The answer must consist of the listing, reproduced exactly.

(Material provided)

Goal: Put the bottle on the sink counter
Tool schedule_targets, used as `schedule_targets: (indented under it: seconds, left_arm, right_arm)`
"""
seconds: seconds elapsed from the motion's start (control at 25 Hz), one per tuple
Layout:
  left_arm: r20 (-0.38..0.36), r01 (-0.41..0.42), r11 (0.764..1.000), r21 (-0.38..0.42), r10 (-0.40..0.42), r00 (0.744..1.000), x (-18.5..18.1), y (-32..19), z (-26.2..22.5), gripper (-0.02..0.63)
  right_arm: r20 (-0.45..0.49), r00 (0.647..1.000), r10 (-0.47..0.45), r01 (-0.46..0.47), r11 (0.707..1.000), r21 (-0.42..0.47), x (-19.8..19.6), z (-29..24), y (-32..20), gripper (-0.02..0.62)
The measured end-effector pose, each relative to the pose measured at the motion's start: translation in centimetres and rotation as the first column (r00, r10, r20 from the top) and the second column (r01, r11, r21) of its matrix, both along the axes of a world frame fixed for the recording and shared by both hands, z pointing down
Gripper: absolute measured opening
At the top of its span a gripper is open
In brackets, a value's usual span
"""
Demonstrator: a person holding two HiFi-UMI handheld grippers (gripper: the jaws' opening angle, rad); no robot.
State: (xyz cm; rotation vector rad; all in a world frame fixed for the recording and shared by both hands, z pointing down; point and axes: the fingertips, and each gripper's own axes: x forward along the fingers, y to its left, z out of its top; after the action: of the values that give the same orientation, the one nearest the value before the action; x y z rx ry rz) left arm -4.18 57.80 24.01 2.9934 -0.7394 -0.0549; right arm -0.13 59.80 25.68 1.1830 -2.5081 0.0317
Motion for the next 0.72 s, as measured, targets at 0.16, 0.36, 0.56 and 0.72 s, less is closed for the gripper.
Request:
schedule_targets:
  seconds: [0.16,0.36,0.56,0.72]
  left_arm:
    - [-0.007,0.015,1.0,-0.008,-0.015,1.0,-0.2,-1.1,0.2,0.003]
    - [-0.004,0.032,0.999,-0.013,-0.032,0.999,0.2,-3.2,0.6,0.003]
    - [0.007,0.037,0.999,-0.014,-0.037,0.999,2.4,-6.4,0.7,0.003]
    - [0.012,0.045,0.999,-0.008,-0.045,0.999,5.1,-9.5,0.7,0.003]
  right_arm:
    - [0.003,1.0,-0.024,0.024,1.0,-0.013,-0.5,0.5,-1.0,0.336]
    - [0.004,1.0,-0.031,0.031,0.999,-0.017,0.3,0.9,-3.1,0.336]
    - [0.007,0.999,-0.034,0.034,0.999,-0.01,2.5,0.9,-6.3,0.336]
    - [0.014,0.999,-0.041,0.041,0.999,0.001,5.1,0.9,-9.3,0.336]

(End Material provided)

_Answer space_
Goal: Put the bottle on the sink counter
Tool schedule_targets, used as `schedule_targets: (indented under it: seconds, left_arm, right_arm)`
"""
seconds: seconds elapsed from the motion's start (control at 25 Hz), one per tuple
Layout:
  left_arm: r20 (-0.38..0.36), r01 (-0.41..0.42), r11 (0.764..1.000), r21 (-0.38..0.42), r10 (-0.40..0.42), r00 (0.744..1.000), x (-18.5..18.1), y (-32..19), z (-26.2..22.5), gripper (-0.02..0.63)
  right_arm: r20 (-0.45..0.49), r00 (0.647..1.000), r10 (-0.47..0.45), r01 (-0.46..0.47), r11 (0.707..1.000), r21 (-0.42..0.47), x (-19.8..19.6), z (-29..24), y (-32..20), gripper (-0.02..0.62)
The measured end-effector pose, each relative to the pose measured at the motion's start: translation in centimetres and rotation as the first column (r00, r10, r20 from the top) and the second column (r01, r11, r21) of its matrix, both along the axes of a world frame fixed for the recording and shared by both hands, z pointing down
Gripper: absolute measured opening
At the top of its span a gripper is open
In brackets, a value's usual span
"""
Demonstrator: a person holding two HiFi-UMI handheld grippers (gripper: the jaws' opening angle, rad); no robot.
State: (xyz cm; rotation vector rad; all in a world frame fixed for the recording and shared by both hands, z pointing down; point and axes: the fingertips, and each gripper's own axes: x forward along the fingers, y to its left, z out of its top; after the action: of the values that give the same orientation, the one nearest the value before the action; x y z rx ry rz) left arm -4.18 57.80 24.01 2.9934 -0.7394 -0.0549; right arm -0.13 59.80 25.68 1.1830 -2.5081 0.0317
Motion for the next 0.72 s, as measured, targets at 0.16, 0.36, 0.56 and 0.72 s, less is closed for the gripper.
Request:
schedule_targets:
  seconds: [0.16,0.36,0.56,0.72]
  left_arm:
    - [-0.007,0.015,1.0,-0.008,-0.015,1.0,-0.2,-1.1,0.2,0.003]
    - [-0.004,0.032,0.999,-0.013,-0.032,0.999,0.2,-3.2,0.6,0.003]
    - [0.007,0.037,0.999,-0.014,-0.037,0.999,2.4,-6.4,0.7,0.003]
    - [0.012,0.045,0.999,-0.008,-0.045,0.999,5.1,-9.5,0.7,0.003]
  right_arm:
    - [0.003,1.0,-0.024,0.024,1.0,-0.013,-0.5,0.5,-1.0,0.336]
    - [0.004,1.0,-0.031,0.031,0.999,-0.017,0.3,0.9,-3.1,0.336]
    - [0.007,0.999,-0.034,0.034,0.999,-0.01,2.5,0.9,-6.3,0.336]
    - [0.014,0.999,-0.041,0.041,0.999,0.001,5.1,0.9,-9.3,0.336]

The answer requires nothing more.